==== DATA RECORDS
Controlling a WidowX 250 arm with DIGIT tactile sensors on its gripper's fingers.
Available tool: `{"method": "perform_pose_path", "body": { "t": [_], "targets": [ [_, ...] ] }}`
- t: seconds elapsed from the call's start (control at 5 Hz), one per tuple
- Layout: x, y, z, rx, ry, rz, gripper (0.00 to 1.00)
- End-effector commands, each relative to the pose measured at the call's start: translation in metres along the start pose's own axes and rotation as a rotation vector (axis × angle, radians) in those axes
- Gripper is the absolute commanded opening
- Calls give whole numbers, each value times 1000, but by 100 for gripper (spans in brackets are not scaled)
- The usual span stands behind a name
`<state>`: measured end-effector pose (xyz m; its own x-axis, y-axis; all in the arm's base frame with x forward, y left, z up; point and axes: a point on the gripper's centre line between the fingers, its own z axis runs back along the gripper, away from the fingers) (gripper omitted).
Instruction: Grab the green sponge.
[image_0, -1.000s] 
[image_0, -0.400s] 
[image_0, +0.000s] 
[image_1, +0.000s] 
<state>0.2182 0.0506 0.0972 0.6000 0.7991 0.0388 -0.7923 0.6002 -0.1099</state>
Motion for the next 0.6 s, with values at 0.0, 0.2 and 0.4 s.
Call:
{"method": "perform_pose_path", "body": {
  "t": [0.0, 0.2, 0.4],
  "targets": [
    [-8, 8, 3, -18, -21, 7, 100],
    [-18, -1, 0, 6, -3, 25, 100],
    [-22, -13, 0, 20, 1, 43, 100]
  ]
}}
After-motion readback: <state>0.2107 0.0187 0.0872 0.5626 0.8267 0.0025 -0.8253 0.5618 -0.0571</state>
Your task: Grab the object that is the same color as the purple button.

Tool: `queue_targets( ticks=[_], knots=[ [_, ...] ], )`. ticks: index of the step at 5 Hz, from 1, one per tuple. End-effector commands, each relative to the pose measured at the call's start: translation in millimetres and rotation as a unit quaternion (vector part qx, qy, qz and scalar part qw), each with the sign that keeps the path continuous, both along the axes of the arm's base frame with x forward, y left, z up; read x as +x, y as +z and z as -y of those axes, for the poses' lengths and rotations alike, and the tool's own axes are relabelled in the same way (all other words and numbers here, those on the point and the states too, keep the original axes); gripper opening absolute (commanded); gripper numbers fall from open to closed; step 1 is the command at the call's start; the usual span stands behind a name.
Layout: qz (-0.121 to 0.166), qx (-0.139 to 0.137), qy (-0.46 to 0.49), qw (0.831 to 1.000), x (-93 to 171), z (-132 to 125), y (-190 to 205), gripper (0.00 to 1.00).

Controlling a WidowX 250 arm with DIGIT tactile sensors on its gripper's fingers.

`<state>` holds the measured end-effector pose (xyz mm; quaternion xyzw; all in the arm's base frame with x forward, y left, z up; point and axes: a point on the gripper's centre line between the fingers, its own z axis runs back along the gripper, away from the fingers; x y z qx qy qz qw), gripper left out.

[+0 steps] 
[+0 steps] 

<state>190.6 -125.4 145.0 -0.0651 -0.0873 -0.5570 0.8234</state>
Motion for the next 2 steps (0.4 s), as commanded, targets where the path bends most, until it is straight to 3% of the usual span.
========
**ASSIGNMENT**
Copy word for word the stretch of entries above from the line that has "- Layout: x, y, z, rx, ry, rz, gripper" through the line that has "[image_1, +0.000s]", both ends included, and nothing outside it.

**TASK RESULT**
- Layout: x, y, z, rx, ry, rz, gripper (0.00 to 1.00)
- End-effector commands, each relative to the pose measured at the call's start: translation in metres along the start pose's own axes and rotation as a rotation vector (axis × angle, radians) in those axes
- Gripper is the absolute commanded opening
- Calls give whole numbers, each value times 1000, but by 100 for gripper (spans in brackets are not scaled)
- The usual span stands behind a name
`<state>`: measured end-effector pose (xyz m; its own x-axis, y-axis; all in the arm's base frame with x forward, y left, z up; point and axes: a point on the gripper's centre line between the fingers, its own z axis runs back along the gripper, away from the fingers) (gripper omitted).
Instruction: Grab the green sponge.
[image_0, -1.000s] 
[image_0, -0.400s] 
[image_0, +0.000s] 
[image_1, +0.000s] 

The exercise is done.